Nika Haghtalab (UC Berkeley)

Date: 

Monday, September 11, 2023, 11:00am to 12:00pm

Location: 

SEC 2.122

Talk title: A unified framework for robustness, fairness, and collaboration in machine learning

“Pervasive needs for robustness, multi-agent collaboration, and fairness have motivated the design of new methods in research and development. However, these methods remain largely stylized, lacking a foundational perspective and provable performance. In this talk, I will introduce and highlight the importance of multi-objective learning as a unifying paradigm for addressing these needs. This paradigm aims to optimize complex and unstructured objectives from only a small amount of sampled data. I will also discuss how the multi-objective learning paradigm relates to the classical and modern considerations in machine learning broadly, introduce technical tools with versatile provable guarantees, and empirical evidence for its performance on a range of important benchmarks.”

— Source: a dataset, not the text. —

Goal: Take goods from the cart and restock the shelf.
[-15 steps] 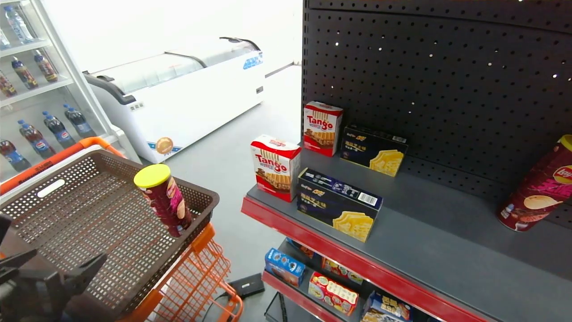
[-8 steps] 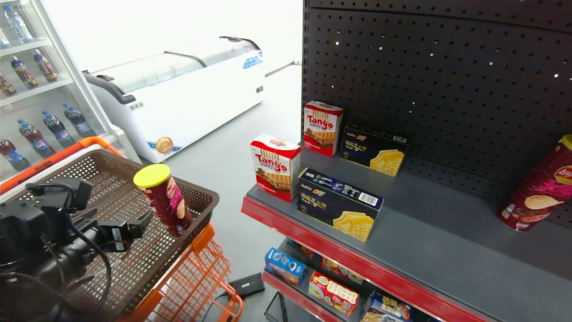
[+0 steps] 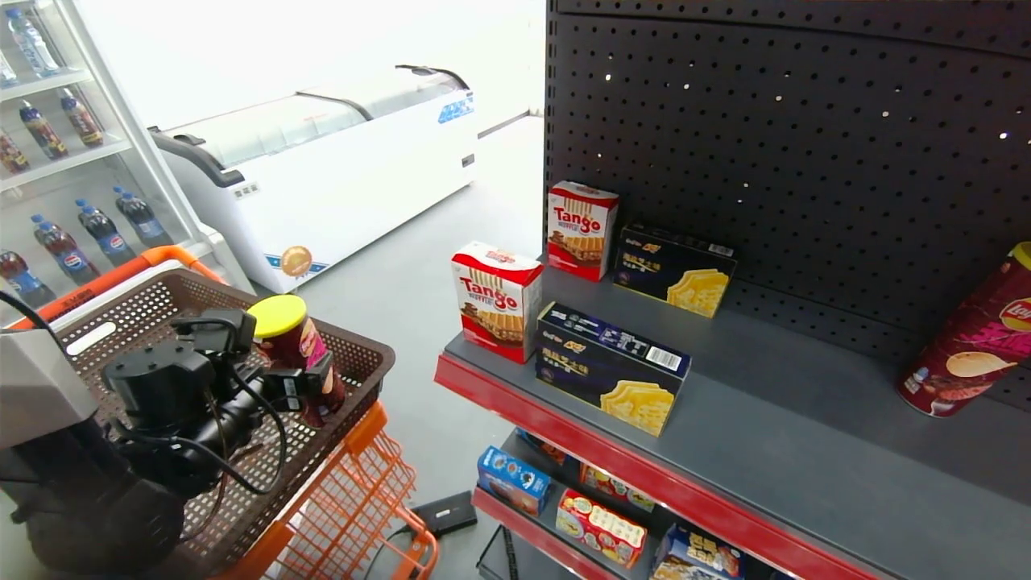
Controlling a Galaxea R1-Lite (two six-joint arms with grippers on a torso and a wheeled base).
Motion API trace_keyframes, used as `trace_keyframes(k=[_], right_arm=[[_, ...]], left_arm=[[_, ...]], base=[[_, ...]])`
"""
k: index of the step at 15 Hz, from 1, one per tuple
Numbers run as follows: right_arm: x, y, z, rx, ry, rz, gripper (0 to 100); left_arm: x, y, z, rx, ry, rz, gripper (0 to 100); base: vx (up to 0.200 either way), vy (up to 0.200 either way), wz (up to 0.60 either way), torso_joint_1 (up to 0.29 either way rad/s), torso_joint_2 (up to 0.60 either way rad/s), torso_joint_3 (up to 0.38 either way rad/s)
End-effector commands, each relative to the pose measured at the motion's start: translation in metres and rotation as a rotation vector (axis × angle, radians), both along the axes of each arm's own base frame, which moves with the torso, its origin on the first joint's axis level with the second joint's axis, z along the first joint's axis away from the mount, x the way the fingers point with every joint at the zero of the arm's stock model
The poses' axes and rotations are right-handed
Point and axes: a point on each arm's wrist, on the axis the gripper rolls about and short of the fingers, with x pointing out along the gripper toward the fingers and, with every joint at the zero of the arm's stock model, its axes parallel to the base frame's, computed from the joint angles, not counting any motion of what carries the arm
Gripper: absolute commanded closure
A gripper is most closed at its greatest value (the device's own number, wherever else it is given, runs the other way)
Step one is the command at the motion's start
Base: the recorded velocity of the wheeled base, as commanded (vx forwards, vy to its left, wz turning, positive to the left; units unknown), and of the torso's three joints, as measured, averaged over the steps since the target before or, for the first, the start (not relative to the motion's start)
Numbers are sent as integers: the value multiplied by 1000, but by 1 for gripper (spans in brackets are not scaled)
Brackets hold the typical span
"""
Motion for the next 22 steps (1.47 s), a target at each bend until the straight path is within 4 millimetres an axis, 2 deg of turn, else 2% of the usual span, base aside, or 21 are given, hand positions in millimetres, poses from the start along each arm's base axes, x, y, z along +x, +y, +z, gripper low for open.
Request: trace_keyframes(k=[1, 7, 8, 10, 13, 14, 15, 17, 18, 20, 22], right_arm=[[0, 0, 0, 0, -1, 1, 0], [0, 0, 0, 0, -1, 1, 0], [0, 0, 0, 0, -1, 1, 0], [0, 0, 0, 0, -1, 1, 0], [0, 0, 0, 0, -1, 1, 0], [0, 0, 0, 0, -1, 1, 0], [0, 0, 0, 0, -1, 1, 0], [0, 0, 0, 0, -1, 1, 0], [0, 0, 0, 0, -1, 1, 0], [0, 0, 0, 0, -1, 1, 0], [0, 0, 0, 0, -1, 1, 0]], left_arm=[[21, 1, -19, 1, 16, 2, 0], [49, 2, -25, 2, -44, 3, 0], [53, 1, -23, 6, -56, -1, 100], [55, -2, -17, 13, -76, -9, 100], [46, -16, 42, 9, -165, -44, 100], [41, -17, 55, 7, -164, -50, 100], [30, -18, 78, 4, -144, -59, 100], [6, -25, 109, -11, -114, -118, 100], [-17, -30, 126, -28, -103, -189, 100], [-41, -34, 144, -30, -128, -258, 100], [-47, -47, 152, -37, -176, -312, 100]], base=[[0, 0, 0, 0, 0, 0], [0, 0, 0, 0, 0, 0], [0, 0, 0, 0, 0, 0], [0, 0, 0, 0, 0, 0], [0, 0, 0, 0, 0, 0], [0, 0, 0, 0, 0, 0], [0, 0, 0, 0, 0, 0], [0, 0, 0, 0, 0, 0], [0, 0, 0, 0, 0, 0], [0, 0, 0, 0, 0, 0], [0, 0, 0, 0, 0, 0]])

Nika Haghtalab is an Assistant Professor in the Department of Electrical Engineering and Computer Sciences at UC Berkeley. She works broadly on the theoretical aspects of machine learning and algorithmic economics. Prof. Haghtalab's work builds theoretical foundations for ensuring both the performance of learning algorithms in presence of everyday economic forces and the integrity of social and economic forces that are born out of the use of machine learning systems. She received her Ph.D. from the Computer Science Department of Carnegie Mellon University, where her thesis won the CMU School of Computer Science Dissertation Award (ACM nomination) and the SIGecom Dissertation Honorable Mention. She is a co-founder of Learning Theory Alliance (LeT-All), a large-scale mentoring and community building initiative for the theory of machine learning community. Among her honors are an NSF CAREER award, NeurIPS and ICAPS best paper awards, an EC exemplary in AI track award, and several industry awards and fellowships.”